▶ TASK PROMPT:
Below are lines of data, and only some are wanted. Please repeat exactly those from the line that has "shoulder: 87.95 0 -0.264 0" through the line that has "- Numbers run".

▶ SUPPLIED INFORMATION:
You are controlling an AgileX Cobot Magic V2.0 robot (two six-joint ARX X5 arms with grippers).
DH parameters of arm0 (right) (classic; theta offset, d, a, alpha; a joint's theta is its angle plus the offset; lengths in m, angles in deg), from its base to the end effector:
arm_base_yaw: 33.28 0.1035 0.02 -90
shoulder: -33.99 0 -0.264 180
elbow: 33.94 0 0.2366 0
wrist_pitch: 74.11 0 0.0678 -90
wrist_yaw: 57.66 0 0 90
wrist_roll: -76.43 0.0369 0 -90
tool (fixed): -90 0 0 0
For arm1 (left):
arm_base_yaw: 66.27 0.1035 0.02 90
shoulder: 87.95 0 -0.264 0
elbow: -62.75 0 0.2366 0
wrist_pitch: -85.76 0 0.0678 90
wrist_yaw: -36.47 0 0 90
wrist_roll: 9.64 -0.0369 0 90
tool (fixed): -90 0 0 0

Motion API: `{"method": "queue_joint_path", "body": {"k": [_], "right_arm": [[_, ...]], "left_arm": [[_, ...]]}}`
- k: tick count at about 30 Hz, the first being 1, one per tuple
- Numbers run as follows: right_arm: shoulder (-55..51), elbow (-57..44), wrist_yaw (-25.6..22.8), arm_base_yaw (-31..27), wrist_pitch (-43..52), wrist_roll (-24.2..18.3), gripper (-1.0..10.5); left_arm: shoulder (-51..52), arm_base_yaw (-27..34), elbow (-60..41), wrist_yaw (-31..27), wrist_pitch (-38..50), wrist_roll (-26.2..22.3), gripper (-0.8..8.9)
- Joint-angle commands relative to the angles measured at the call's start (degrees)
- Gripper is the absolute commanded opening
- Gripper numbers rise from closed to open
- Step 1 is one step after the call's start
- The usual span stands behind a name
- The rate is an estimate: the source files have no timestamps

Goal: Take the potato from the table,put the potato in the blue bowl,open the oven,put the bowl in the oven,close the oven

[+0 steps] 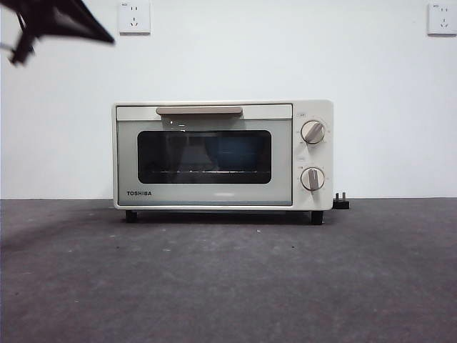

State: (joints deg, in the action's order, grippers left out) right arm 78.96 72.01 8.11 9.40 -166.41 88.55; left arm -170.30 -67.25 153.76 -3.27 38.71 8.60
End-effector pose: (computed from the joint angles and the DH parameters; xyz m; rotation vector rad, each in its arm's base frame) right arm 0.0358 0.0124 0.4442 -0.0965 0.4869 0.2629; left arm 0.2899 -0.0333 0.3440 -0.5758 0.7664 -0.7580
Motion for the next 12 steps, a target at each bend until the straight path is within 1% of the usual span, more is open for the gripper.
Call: {"method": "queue_joint_path", "body": {"k": [1,4,8,12], "right_arm": [[-0.1,-0.5,-0.3,0.0,-1.0,0.8,0.0],[-0.1,-0.5,-0.3,0.0,-1.0,0.8,0.0],[-0.1,-0.5,-0.3,0.0,-1.0,0.8,0.0],[-0.1,-0.5,-0.3,0.0,-1.0,0.8,0.0]], "left_arm": [[6.8,-0.2,0.1,-1.9,-3.0,-6.3,-0.06],[13.5,-0.2,0.1,-4.2,-4.2,-6.4,-0.05],[22.0,-0.2,0.1,-4.2,-5.3,-6.3,-0.04],[28.0,-0.2,0.1,-4.2,-5.3,-6.3,-0.04]]}}
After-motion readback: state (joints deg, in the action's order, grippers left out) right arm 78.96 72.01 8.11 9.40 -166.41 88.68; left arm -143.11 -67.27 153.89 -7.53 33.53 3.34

▶ ANSWER TO THE EXERCISE:
shoulder: 87.95 0 -0.264 0
elbow: -62.75 0 0.2366 0
wrist_pitch: -85.76 0 0.0678 90
wrist_yaw: -36.47 0 0 90
wrist_roll: 9.64 -0.0369 0 90
tool (fixed): -90 0 0 0

Motion API: `{"method": "queue_joint_path", "body": {"k": [_], "right_arm": [[_, ...]], "left_arm": [[_, ...]]}}`
- k: tick count at about 30 Hz, the first being 1, one per tuple
- Numbers run as follows: right_arm: shoulder (-55..51), elbow (-57..44), wrist_yaw (-25.6..22.8), arm_base_yaw (-31..27), wrist_pitch (-43..52), wrist_roll (-24.2..18.3), gripper (-1.0..10.5); left_arm: shoulder (-51..52), arm_base_yaw (-27..34), elbow (-60..41), wrist_yaw (-31..27), wrist_pitch (-38..50), wrist_roll (-26.2..22.3), gripper (-0.8..8.9)

The complete answer has now been given.